Start of Dataset content

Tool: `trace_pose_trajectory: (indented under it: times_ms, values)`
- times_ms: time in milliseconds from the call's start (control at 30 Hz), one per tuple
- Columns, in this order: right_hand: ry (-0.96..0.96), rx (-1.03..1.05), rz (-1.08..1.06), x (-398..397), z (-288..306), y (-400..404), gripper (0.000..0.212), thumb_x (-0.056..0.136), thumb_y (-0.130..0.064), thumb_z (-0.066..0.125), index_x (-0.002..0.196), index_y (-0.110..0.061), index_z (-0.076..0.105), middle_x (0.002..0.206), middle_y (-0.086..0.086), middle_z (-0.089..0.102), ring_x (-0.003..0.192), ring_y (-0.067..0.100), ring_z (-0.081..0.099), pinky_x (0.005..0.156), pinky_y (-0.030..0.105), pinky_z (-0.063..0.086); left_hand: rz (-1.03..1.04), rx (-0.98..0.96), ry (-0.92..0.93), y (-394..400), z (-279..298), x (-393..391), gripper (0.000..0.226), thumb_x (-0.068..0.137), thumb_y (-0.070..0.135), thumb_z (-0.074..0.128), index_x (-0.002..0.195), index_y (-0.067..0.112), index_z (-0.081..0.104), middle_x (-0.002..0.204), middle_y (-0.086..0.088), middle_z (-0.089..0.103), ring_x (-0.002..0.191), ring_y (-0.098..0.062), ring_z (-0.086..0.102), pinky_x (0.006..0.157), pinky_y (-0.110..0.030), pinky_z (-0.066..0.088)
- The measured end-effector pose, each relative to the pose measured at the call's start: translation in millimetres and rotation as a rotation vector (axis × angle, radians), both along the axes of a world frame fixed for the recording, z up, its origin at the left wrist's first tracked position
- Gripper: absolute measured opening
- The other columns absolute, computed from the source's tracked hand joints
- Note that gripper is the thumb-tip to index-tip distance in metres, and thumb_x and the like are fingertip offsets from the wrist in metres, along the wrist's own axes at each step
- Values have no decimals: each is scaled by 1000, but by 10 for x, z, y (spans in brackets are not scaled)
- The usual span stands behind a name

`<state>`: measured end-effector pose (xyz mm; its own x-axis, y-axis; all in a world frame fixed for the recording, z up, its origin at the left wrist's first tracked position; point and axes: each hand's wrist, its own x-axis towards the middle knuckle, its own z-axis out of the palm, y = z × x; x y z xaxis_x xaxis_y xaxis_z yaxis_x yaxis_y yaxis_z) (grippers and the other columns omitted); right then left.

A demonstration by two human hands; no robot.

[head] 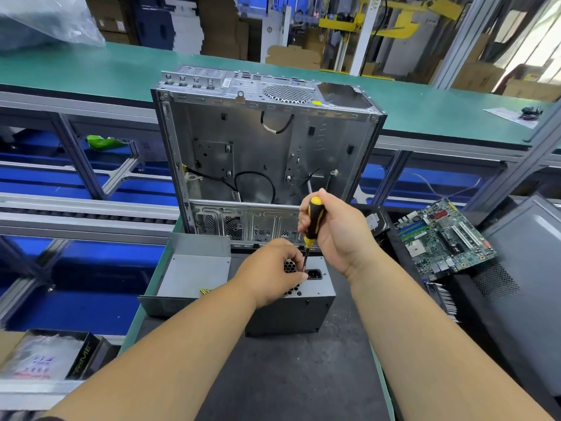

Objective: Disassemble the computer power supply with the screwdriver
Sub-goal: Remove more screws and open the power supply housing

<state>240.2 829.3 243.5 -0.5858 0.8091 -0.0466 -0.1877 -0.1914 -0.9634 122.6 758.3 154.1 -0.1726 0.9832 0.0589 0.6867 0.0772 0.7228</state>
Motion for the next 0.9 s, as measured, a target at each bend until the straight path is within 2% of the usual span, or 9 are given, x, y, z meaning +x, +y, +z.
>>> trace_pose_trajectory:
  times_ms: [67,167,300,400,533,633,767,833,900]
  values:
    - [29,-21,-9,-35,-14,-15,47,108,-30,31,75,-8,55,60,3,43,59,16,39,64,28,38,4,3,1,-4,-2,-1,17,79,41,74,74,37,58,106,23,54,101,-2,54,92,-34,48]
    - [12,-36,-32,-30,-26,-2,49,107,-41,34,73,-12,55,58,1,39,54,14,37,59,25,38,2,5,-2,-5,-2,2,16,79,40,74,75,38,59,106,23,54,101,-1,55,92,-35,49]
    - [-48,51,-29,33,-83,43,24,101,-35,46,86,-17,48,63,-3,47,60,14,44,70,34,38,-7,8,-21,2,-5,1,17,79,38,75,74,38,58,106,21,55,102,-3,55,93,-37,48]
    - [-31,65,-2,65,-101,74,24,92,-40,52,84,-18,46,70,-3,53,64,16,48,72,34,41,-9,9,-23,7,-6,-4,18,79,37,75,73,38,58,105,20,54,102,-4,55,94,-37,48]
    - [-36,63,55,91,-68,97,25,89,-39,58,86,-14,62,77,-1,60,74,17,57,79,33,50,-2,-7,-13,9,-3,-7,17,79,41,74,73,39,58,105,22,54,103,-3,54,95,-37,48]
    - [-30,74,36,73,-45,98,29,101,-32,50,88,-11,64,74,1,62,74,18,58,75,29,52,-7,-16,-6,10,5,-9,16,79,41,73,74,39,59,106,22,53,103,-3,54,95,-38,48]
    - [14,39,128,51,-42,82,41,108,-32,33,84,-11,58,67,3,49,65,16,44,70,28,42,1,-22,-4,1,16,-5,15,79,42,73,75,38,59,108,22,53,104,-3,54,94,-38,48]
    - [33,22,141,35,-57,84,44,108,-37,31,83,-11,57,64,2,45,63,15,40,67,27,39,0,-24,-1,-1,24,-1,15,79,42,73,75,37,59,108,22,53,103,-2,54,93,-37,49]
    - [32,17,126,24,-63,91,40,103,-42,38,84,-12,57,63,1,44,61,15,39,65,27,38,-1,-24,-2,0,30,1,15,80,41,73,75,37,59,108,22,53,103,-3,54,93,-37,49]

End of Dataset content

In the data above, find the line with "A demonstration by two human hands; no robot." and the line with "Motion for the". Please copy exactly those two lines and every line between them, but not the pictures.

A demonstration by two human hands; no robot.

[head] 

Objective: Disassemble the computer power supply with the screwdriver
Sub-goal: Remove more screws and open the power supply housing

<state>240.2 829.3 243.5 -0.5858 0.8091 -0.0466 -0.1877 -0.1914 -0.9634 122.6 758.3 154.1 -0.1726 0.9832 0.0589 0.6867 0.0772 0.7228</state>
Motion for the next 0.9 s, as measured, a target at each bend until the straight path is within 2% of the usual span, or 9 are given, x, y, z meaning +x, +y, +z.

There is nothing else to the answer.